Cut the cake touches on a lot of different things like balance, swing, body prep, rhythm, etc. but the timing of the hands coming away at the finish is arguably one of the more important aspects of the drill. If you consciously go through the drill instead of just going through the motions then this can really help  the timing on the recovery by getting everyone moving together and at a steady speed, which in turn allows the boat to run out further between strokes (thus increasing the efficiency of each stroke).

Related posts/questions

I haven’t talked about this drill much on here so there aren’t any related posts or QOTDs to share but below is a video that shows a variation of cut the cake called “rusties” (it’s literally the same exact drill with a pause at the finish and bodies over instead of a continuous flow between the two) that we occasionally do as part of our warmup.

To see all the posts in this series, check out the “top 20 terms” tag.

Question of the Day

Hi! So I am in my fourth season of crew, and my second season of coxing. Our season started Monday and the novices were already on the water. I was not with either of the novice boats that day but I coxed one today. I found it really difficult to teach them everything. Do you have any advice on how to teach the novices? Also, our first race is in 4 or 5 weeks, so the novices need to get the hang of it as soon as possible so that we can get “normal” boats put together. My boat today was able to row all 8 (6 novices and a 2nd season rower and stroke) fairly well. Any and all advice would be super helpful. Thanks so much!!! I love your blog- I’ve used it since I started rowing.

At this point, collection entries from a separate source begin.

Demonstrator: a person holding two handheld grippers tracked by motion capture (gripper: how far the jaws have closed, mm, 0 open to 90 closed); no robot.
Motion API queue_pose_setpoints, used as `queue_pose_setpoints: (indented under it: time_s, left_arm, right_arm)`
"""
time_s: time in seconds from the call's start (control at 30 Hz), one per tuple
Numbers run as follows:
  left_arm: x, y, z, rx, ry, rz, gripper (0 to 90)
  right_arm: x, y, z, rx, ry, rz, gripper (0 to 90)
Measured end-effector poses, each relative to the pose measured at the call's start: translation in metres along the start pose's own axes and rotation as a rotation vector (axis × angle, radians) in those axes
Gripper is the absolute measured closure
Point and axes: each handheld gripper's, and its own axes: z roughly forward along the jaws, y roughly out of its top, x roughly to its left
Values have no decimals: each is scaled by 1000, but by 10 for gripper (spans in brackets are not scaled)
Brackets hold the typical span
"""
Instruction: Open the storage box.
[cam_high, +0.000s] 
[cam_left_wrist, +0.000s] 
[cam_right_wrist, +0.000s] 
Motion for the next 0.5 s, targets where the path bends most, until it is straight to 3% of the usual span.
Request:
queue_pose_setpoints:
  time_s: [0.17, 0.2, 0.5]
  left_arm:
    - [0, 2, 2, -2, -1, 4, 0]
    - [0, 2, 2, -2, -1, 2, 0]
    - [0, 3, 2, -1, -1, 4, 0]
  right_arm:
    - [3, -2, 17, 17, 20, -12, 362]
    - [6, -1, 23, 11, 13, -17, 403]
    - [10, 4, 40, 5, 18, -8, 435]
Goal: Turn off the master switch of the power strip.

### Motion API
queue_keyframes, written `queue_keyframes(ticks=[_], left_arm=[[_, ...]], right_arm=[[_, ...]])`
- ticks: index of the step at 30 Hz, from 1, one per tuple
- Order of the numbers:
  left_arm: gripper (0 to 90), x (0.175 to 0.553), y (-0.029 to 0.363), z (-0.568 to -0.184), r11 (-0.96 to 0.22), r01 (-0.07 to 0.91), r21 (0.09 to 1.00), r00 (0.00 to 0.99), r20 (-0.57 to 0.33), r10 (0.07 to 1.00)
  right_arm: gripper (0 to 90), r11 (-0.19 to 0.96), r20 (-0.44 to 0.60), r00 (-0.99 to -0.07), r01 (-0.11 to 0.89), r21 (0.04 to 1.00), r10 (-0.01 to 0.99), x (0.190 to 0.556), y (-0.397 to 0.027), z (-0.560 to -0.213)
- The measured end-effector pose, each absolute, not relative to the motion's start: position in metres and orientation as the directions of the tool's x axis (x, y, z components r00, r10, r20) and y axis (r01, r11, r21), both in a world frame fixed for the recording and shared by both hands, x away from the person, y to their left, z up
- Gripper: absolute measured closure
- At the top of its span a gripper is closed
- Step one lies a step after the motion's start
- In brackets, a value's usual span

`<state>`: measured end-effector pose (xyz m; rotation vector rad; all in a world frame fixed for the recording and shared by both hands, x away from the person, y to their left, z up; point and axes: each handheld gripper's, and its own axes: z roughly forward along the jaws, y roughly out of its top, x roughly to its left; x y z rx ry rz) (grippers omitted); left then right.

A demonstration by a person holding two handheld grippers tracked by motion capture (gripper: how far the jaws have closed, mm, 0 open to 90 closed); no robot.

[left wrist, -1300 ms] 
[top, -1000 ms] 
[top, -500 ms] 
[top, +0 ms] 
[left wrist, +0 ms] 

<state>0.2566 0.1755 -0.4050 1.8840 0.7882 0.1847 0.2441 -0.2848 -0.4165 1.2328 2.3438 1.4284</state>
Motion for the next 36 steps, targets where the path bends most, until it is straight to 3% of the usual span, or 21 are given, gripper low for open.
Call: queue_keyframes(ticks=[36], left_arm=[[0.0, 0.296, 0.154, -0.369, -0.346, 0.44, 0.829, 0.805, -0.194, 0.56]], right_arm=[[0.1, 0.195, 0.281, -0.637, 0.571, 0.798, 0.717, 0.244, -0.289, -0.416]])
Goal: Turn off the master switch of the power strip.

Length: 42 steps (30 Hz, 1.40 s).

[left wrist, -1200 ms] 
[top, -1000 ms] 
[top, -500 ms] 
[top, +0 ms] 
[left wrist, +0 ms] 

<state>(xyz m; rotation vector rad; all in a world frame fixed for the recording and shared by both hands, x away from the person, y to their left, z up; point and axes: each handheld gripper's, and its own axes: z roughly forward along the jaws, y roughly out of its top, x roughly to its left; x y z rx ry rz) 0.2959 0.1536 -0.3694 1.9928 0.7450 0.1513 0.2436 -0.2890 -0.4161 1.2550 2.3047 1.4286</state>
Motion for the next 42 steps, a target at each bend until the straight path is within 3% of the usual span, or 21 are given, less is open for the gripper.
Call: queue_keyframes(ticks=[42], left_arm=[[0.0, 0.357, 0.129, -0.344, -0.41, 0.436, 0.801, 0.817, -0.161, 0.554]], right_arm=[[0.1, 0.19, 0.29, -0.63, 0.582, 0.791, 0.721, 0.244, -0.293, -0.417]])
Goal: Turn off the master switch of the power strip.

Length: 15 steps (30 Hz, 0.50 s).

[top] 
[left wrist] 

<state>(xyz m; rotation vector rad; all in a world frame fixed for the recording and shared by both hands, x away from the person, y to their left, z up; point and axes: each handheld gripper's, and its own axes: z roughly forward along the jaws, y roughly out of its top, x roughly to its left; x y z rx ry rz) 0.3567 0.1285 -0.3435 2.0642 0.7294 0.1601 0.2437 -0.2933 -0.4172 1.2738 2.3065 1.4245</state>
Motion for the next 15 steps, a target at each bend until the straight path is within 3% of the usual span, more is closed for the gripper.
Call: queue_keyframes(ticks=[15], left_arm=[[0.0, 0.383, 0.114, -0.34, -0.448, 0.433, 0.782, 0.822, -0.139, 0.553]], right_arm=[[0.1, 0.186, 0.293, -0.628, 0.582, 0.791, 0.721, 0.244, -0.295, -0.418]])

Therein lies the problem – you can’t teach them everything all at once. Imagine you’re sitting in math class and your teacher starts the day by teaching you to add two numbers together and finishes 90 minutes later by trying to get you to do differential equations … that’s what most coxswains (and new coaches – I was definitely guilty of this) try to do when they’re in charge of a novice crew. You have to start really simple and build from there once you’ve established a solid foundation. 4-5 weeks is plenty of time to get them rowing well enough to race so don’t rush through everything or try to pile on too much in a short period of time just because it feels like you don’t have that much time to work with.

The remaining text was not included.